While market acceptance has taken longer than anticipated, the company firm has seen an increase in adoption since it decided to introduce contract research services. While the service officially launched in September, Ljungberg said that Attana has been running cell studies "from sample to result" for pharma clients for several months. And while the new service is "still in its early stages," he felt comfortable with calling it a success.

"A lot of people are interested in obtaining this information," Ljungberg said. "We can see that these companies continue to work with us and we know that it works," Ljungberg said. "We are very confident that the information we can deliver with this system is something nobody else can provide."

Attana's foundational technology is called quartz crystal microbalance. It uses chips that contain quartz surfaces to measure changes in mass on a molecular level. According to the firm, an applied AC-potential causes the quartz crystal to vibrate at its resonance frequency. As analytes flow over the crystal and bind to ligands attached to the surface, the vibration frequency changes. This difference in frequency is proportional to the change in mass and is used to characterize label-free molecular interactions in real time, the firm claims.

"It is actually what everybody is looking for," said Ljungberg. "How do our targets behave when they are flowing over a cell surface?"

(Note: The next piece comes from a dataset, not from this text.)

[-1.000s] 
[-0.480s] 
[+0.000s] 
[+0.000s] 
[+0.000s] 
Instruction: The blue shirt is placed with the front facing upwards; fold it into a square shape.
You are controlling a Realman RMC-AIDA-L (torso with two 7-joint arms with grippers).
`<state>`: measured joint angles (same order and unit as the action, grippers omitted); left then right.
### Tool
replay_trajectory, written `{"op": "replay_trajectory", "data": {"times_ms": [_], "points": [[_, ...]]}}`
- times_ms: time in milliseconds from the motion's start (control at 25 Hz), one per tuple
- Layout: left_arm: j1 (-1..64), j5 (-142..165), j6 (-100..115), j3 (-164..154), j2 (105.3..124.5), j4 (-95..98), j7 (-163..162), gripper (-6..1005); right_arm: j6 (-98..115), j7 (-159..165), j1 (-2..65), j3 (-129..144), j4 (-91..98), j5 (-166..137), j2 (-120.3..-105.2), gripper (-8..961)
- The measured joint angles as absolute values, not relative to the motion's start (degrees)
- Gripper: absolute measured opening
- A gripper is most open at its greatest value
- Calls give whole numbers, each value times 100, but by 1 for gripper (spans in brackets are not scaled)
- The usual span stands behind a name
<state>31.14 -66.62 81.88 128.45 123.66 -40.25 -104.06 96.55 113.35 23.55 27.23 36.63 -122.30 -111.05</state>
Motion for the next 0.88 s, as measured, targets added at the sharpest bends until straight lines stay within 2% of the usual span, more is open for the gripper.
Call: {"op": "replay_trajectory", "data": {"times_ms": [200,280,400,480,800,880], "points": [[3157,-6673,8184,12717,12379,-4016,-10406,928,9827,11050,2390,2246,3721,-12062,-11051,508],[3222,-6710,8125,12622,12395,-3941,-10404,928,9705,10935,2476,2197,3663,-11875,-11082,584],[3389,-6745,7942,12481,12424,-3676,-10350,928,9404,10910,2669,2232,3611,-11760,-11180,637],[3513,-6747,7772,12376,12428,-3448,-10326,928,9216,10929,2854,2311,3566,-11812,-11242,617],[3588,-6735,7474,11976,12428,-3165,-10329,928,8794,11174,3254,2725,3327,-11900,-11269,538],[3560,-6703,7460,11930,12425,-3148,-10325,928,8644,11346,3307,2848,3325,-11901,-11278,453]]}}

Since the assay does not require sample purification or labeling, Attana stresses that its chips characterize molecular interactions "exactly as they occur in the human body." The company offers a menu of different surface chemistries for different kinds of reactions. Its LBL Carboxyl sensor chip, for example, offers low non-specific binding, while its COP-1 sensor enables the growth of mammalian cells directly at the sensor chip surface, and its polystyrene sensor is designed to allow ex situ immobilization.

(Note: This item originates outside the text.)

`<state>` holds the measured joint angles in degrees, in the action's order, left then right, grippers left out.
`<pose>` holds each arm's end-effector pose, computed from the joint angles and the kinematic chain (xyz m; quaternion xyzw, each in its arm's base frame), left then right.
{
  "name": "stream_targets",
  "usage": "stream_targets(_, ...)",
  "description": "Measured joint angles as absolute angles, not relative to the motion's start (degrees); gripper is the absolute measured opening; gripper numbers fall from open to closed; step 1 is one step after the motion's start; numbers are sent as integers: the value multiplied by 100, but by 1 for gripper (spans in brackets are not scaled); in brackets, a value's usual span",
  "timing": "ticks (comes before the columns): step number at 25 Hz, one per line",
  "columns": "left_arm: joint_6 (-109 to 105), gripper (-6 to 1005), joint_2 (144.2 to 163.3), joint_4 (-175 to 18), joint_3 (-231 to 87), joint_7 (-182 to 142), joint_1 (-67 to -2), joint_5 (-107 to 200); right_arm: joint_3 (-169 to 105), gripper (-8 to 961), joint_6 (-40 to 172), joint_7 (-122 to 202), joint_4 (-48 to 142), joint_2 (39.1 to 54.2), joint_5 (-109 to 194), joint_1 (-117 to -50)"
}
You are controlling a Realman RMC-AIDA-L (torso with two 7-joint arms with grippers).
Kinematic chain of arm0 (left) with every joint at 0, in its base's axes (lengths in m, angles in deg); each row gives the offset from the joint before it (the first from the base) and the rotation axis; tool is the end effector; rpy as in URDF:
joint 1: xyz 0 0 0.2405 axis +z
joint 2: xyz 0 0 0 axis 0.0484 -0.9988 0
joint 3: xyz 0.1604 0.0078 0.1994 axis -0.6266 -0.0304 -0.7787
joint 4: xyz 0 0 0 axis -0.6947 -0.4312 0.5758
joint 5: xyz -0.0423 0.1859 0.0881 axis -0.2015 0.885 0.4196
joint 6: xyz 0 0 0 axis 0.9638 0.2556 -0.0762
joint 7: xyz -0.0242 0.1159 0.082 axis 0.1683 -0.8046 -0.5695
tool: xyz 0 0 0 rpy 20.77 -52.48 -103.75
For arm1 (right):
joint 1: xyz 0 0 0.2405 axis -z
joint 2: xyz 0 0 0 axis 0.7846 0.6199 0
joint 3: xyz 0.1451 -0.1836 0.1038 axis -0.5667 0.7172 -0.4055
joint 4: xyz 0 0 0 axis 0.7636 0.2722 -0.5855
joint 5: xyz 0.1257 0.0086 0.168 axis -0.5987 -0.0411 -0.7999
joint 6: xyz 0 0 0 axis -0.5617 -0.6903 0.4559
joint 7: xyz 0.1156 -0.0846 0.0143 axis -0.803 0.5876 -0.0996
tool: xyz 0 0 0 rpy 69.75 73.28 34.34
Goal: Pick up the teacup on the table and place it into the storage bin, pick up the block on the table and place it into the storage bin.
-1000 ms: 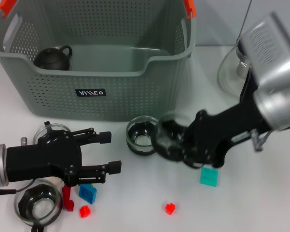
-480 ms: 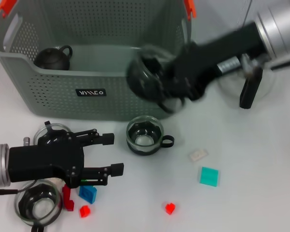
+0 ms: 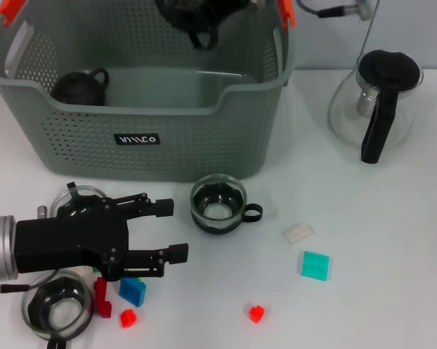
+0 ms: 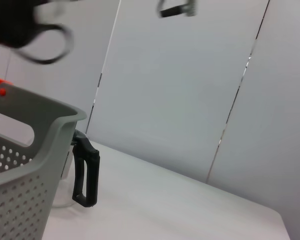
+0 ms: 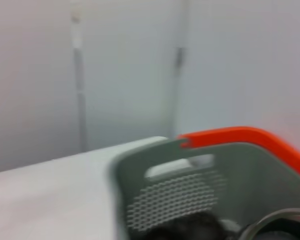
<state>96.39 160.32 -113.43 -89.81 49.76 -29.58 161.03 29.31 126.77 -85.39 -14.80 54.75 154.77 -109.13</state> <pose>-0.2781 0.2705 0.0003 -0.9302 -0.1985 -0.3006 0.0701 0.0018 0.4282 -0.0080 -0.9714 0.1064 0.1100 0.1819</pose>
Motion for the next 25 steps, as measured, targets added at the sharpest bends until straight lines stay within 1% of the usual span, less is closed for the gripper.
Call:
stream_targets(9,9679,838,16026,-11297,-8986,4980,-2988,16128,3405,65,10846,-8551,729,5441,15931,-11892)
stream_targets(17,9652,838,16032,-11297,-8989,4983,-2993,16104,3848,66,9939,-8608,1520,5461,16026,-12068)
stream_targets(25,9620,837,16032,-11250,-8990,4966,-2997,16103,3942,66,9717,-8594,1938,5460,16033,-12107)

On its website, Attana bills the Cell 200 instrument as a "one-stop shop" that combines biochemical and cell-based assays. The automated system also includes parallel channels that enable users to run one sample as a control. Using the Cell 200, users can process up to 192 samples in parallel for applications such as off-rate screening, kinetic and affinity evaluation, and epitope mapping, according to the firm. While the company offers other systems and assays, Ljungberg said that the Cell 200 is "definitely the focus today." He said that the system currently has a list price of about $200,000. But it's the CRO services that have provided Attana with a new revenue stream.

Attana's main competitor is Biacore. Based in nearby Uppsala, Sweden, and acquired by GE in 2006, Biacore also claims it can monitor interactions in cells in real time using its surface plasmon resonance imaging technology. In order to compete with Biacore, Ljungberg said that Attana will have to take part in more studies that feature its technology. Since most of its customers are pharmaceutical clients that do not wish to publish their results, much work done on Attana's platform goes unnoticed, but the recent introduction of contract research services has allowed the firm to generate interest in its offerings.

"Due to working with pharma, we don't have thousands of publications," said Ljungberg. "One way to get people talking about the technology is via the contract research services."

Going direct

Attana announced separately last month that it would now sell and market its products directly in Europe and North America.

According to previous statements, since 2011, the firm had relied on Tecan, the Swiss life science tools provider, as a distributor, but Ljungberg said that the relationship ceased as the firm initiated its contract research services. As of Sept. 1, Attana has handled all sales of its systems and services in Europe and North America, although it has continued to rely on distributors to reach customers in other regions. He did not name the distributors.

This switch to a direct sales model has made Attana more reliant on its contract research services to build its customer base, Ljungberg said, as it is a way to introduce its technology to more customers. He stressed that Attana is optimistic about its future prospects.

"In all the meetings we've been in, people say that, in a few years, there will be more measurements on cells than on purified material," he said.